As a person who wishes to continue teaching as a vocation—who, too, sees teaching as her calling—I hope to never lose perspective of what it is to be a student. And, if I feel that sense slipping, I hope I’ll have the self-awareness to know it’s time to go back and better empathize with my students.
I’m saying this because, as a composition teacher and creative writing graduate student here, I’m constantly empathizing with my students; we have a lot to juggle. As I sit writing this, I do so with the anxiety that I’m doing so with only so much time until it’s due, that I have to do work for three other classes I’m taking, that I need to grade and prepare for the two classes I’m teaching, that I need to write for my freelance position, that I need to work on my applications for future advancement opportunities, that I need to block out time to work on my thesis.
Notice how, in my rant, I unintentionally write I “have” to do this, I “need” to do that. As it seems, my perception of my work—of learning, in general—is currently one that’s being done not out of joy, but out of obligation. Not, as Gardner Cambell calls for, out of the “adventure” it should be viewed to be. Instead, in writing even this post, I’m wondering how to keep my head above water as a student who’s dealing with the “management structures,” the “mechanics of ‘student success.’”
Dr. Michael Wesch’s talk followed me throughout last week; I, too, kept discussing and wondering about the same questions he says all his students want answered, particularly “Who am I?” and “Am I going to make it?”

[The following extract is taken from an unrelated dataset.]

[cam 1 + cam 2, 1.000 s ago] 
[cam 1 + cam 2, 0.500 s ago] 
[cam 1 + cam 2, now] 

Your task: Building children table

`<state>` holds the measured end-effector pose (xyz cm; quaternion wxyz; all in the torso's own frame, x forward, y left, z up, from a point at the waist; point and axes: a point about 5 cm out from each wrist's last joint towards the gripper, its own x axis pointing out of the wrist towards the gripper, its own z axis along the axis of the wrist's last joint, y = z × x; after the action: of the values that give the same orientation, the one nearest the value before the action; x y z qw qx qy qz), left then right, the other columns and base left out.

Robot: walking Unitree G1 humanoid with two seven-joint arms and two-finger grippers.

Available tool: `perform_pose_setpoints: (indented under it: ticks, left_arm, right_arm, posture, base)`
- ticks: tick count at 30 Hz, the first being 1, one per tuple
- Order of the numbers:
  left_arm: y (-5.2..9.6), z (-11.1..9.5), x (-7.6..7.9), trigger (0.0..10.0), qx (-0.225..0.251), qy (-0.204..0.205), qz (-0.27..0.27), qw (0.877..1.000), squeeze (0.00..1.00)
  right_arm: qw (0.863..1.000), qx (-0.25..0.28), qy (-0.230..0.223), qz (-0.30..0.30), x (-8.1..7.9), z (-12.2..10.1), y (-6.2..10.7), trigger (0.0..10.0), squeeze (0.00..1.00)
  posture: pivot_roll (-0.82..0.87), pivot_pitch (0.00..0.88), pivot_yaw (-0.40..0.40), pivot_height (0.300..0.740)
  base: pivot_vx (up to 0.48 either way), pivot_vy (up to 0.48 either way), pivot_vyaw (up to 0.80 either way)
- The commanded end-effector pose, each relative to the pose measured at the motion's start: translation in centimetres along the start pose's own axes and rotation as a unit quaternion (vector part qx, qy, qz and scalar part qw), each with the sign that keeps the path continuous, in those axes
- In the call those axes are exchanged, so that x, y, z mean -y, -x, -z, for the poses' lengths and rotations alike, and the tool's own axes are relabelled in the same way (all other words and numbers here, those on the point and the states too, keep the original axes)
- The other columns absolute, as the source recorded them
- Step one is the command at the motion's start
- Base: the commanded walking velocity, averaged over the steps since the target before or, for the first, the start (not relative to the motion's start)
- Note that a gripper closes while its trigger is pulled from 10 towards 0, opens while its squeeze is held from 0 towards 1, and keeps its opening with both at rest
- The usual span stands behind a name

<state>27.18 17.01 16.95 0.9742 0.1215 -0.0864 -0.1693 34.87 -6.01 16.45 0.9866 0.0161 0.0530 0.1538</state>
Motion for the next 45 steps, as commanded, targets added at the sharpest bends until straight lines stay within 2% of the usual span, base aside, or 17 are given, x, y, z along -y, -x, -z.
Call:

To be sure, my students ask these same questions to themselves, which is why I’m trying constantly to get my students to understand their purpose and worth on this campus, and to see those same qualities in themselves beyond the traditional learning environment. In class, I ask them what they want out of their lives. Then I ask them again—what do you really want? I ask them what they wish they’d learned, but never had. I ask them what they want from me. I ask them how they best learn. I ask them how they think they can accomplish their goals. And, while listening and responding to my students’ responses, I push them to at least consider the best practices, learning styles, and ideas beyond those with which they’re entering in college; likewise, I push them to, at best, consider themselves beyond the college environment. That’s what we’re preparing them for, no?
What happens to curiosity when we lose the will to be curious at all? How can we relieve the pressure from students? How can we prove to the world that this is necessary—that helping students discover the joy, the complexity, and the practicality in studying will lead to the most effective real-world problem-solving?